FooZe: Maybe she's willing enough to hear the actual stuff but knows that as long as you're calling it bad you won't feel like talking about it. I don't want to talk about it because I'm scared she will think I'm disgusting. That she will think I'm awful like everyone else does.
googley: I was trying to tell her about how screwed up I felt inside.... And she was like "STOP! Don't say that."
FooZe: Again, it sounds like she just wants to know how you feel inside, without the "screwed up" part.

But the problem with this is that how I feel is "screwed up". It isn't that I feel what I feel is screwed up (ie I don't think my feelings of feeling worthless is screwed up, I feel screwed up in addition to feeling worthless.) I actually feel like the feelings of worthlessness are valid. Maybe she wants me to articulate the feeling of "screwed up" better?
googley: I don't want to tell her I'm still having bad thoughts.
FooZe: Wait, do you mean you don't want to tell her the thoughts you're actually having, or you don't want to let her catch you calling them bad? I don't want to tell her the thoughts I am having. I know she wouldn't want me to be thinking critical things about myself, but I just don't know how to make them stop.
I can imagine that if there were something I didn't feel ready to talk about -- or to think about, because then I might end up talking about it -- one way to avoid it might be to distract myself by thinking of lots and lots of other things that I also didn't want to talk about.

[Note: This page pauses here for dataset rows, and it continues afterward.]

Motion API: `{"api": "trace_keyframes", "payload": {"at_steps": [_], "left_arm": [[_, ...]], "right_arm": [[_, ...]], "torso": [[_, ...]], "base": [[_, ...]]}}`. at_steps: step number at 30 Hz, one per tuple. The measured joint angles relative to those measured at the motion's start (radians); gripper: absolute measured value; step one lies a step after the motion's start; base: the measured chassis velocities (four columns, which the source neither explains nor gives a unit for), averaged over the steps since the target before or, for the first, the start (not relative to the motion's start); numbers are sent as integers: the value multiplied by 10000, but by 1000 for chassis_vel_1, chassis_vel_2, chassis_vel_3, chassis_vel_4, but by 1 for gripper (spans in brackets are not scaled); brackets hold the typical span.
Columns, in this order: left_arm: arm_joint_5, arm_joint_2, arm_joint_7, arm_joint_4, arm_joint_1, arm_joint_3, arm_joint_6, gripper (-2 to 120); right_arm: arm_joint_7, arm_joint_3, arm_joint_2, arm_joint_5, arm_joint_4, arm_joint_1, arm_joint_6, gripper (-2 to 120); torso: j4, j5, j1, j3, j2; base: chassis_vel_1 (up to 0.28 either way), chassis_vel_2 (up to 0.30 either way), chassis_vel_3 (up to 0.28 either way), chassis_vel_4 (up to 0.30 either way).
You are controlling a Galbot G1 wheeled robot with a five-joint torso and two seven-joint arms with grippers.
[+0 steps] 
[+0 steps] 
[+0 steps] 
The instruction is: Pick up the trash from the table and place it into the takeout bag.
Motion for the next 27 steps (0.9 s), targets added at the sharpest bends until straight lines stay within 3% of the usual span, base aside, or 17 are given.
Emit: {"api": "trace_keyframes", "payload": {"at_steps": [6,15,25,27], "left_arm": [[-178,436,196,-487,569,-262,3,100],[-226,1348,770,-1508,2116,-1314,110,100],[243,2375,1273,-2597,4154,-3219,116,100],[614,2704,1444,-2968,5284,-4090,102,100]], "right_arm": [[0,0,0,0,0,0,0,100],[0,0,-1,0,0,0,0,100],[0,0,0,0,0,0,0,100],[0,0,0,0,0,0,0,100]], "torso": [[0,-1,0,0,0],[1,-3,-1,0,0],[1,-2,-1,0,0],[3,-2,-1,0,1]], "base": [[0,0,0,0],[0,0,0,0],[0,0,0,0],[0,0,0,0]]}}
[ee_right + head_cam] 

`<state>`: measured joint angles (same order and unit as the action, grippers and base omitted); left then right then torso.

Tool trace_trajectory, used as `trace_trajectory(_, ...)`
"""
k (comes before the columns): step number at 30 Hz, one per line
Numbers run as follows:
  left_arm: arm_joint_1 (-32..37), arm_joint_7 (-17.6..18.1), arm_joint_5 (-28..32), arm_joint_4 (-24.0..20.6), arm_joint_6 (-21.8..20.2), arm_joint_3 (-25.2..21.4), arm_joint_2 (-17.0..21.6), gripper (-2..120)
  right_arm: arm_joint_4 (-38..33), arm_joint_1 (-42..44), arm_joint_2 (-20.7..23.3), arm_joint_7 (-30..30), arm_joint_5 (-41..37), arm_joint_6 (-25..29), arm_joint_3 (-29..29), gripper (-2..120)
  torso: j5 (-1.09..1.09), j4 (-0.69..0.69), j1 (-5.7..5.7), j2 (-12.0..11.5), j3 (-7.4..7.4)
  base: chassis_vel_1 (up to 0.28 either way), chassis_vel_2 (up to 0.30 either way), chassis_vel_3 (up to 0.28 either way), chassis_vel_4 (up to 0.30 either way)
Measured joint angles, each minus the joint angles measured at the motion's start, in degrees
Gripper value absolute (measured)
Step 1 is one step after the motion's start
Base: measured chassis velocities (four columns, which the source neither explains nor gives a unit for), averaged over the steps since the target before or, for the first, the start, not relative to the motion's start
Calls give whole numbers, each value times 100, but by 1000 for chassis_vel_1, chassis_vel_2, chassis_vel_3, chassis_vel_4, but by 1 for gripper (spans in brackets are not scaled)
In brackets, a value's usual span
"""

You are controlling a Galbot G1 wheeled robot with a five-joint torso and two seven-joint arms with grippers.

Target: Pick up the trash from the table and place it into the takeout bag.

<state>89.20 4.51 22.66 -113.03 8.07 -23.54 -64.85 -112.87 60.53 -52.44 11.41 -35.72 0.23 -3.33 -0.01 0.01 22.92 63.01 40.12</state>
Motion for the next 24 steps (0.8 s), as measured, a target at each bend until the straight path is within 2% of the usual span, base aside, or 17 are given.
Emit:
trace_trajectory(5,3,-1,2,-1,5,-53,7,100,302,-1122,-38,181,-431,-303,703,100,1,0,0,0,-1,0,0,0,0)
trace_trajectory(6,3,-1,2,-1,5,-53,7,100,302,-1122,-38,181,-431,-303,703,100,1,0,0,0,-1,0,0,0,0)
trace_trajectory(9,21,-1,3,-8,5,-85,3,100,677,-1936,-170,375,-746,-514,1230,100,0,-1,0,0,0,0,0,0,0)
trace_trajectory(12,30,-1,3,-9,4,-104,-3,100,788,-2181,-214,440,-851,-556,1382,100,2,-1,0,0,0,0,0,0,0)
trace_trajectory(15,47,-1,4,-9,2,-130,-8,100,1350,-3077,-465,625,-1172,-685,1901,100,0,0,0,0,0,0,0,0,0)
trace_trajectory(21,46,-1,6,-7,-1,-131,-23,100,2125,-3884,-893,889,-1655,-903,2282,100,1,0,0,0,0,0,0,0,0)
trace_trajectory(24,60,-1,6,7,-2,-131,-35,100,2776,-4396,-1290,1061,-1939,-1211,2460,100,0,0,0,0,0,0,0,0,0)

That way, if I did end up spilling something it would most likely be one of the other things and not the one I most didn't want to talk about.

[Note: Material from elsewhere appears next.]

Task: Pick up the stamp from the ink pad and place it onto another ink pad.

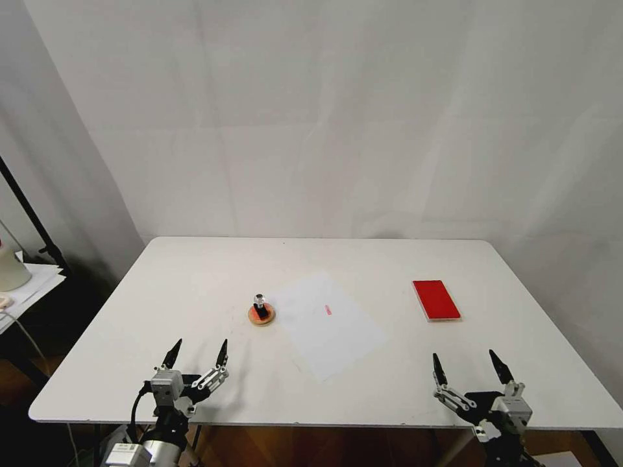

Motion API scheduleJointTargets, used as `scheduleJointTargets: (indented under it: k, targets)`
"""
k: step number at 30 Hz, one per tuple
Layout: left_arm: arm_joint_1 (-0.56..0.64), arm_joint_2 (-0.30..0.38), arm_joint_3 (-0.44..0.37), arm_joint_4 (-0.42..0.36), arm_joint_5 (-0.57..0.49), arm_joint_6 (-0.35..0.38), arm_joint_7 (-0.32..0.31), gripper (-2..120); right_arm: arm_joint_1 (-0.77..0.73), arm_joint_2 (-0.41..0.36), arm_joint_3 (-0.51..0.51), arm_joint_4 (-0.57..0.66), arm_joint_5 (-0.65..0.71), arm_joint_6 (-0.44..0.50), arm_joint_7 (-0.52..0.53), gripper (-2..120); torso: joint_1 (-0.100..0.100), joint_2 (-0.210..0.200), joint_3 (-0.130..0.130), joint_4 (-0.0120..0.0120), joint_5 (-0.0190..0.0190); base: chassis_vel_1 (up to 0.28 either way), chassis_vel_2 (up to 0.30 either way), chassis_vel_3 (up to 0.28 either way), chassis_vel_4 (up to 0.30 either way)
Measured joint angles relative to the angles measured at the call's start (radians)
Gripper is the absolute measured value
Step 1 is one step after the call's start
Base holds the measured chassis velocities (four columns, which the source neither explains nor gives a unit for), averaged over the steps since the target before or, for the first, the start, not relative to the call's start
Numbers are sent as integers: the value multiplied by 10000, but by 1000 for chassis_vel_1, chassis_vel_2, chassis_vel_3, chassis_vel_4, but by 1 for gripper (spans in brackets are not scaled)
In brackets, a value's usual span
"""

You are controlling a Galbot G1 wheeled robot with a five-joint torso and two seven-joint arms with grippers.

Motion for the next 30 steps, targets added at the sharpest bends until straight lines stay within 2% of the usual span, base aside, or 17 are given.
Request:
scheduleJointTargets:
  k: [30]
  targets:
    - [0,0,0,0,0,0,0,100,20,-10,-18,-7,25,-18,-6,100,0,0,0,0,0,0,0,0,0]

Besides, if I managed to freak someone out with one of my more harmless secrets, they might feel less like inquiring after the, um, good stuff next time.

I've kindof already spilt some of the beans, but I'm not sure that I can go back and deal with it again. So it just seems to be this thing that has become an elephant in the room. I know my T would like me to talk about it more, but she wont push it and she wont bring it up. I don't know if I can get myself to bring it up again.

When I only halfway trust somebody I usually start by carefully putting one toe in the water: I might ask them, "If I were to tell you thus-and-such, what do you think would happen?" If they don't give me a satisfactory answer I don't tell them. If they do, I try it out with, again, something relatively harmless and see if they're as good as their word. If I survive with one toe in the water, I might try going in up to my ankles next.

I think what helped me the most was giving up hope. As long as I hoped I could trust people, period, I kept finding I was mistaken. Once I switched to letting people show me in what ways they could and couldn't be trusted -- the toe-in-the-water approach mentioned above -- I found myself on much firmer ground.

Good luck, googley! See if this is OK with you or not:
Thanks for the support. I hate this trust thing because it keeps going back and forth. Especially during/outside of session. I may feel like I can trust her by the end of session, but then I leave and I go back to questioning whether I can trust her or not. Then I have to spend the next session figuring it out again. So we never get to the really uncomfortable stuff because I'm always spending my time figuring out if I can trust her. And it doesn't help that half the time I can't remember most of the session after I leave.